WHAT THE TASK REQUIRES:
With nothing left out, give the data back exactly.

COLLECTED DATA:
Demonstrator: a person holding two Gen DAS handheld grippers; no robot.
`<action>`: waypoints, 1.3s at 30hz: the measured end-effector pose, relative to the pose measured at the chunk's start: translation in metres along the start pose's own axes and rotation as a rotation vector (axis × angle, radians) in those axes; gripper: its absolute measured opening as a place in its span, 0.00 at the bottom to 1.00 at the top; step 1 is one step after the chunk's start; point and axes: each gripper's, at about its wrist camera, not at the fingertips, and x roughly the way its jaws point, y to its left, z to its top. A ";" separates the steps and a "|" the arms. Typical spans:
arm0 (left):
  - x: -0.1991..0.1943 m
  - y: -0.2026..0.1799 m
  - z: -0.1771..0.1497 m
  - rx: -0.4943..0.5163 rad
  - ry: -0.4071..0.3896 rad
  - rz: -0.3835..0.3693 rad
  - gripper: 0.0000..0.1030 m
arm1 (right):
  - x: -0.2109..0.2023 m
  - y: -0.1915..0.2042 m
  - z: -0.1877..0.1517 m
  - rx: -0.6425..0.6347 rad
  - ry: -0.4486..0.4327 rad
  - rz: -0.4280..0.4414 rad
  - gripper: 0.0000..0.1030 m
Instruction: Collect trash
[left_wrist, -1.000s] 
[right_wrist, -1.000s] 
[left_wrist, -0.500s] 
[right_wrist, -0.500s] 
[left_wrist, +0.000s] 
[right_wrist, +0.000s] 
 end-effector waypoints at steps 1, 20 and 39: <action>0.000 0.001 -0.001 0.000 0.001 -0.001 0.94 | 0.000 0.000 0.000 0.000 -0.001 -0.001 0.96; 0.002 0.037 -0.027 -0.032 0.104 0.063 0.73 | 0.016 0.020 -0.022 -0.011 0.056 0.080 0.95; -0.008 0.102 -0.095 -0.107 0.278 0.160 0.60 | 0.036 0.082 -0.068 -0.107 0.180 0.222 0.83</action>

SOLUTION TO THE PROBLEM:
Demonstrator: a person holding two Gen DAS handheld grippers; no robot.
`<action>`: waypoints, 1.3s at 30hz: the measured end-effector pose, relative to the pose measured at the chunk's start: translation in metres along the start pose's own axes and rotation as a rotation vector (axis × angle, radians) in those axes; gripper: its absolute measured opening as a place in its span, 0.00 at the bottom to 1.00 at the top; step 1 is one step after the chunk's start; point and axes: each gripper's, at about its wrist camera, not at the fingertips, and x roughly the way its jaws point, y to its left, z to its top. A ";" separates the steps and a "|" the arms. Typical spans:
arm0 (left):
  - x: -0.1991..0.1943 m
  - y: -0.2026..0.1799 m
  - z: -0.1771..0.1497 m
  - rx: -0.4943..0.5163 rad
  - ry: -0.4071..0.3896 rad
  - rz: -0.3835..0.3693 rad
  - gripper: 0.0000..0.1030 m
arm1 (right):
  - x: -0.2109..0.2023 m
  - y: -0.1915..0.2042 m
  - z: -0.1877..0.1517 m
  - rx: -0.6425..0.6347 rad
  - ry: -0.4486..0.4327 rad
  - rz: -0.4280..0.4414 rad
  - gripper: 0.0000..0.1030 m
Instruction: Collect trash
[left_wrist, -1.000s] 
[right_wrist, -1.000s] 
[left_wrist, -0.500s] 
[right_wrist, -0.500s] 
[left_wrist, +0.000s] 
[right_wrist, +0.000s] 
 end-effector waypoints at steps 1, 20 and 39: <action>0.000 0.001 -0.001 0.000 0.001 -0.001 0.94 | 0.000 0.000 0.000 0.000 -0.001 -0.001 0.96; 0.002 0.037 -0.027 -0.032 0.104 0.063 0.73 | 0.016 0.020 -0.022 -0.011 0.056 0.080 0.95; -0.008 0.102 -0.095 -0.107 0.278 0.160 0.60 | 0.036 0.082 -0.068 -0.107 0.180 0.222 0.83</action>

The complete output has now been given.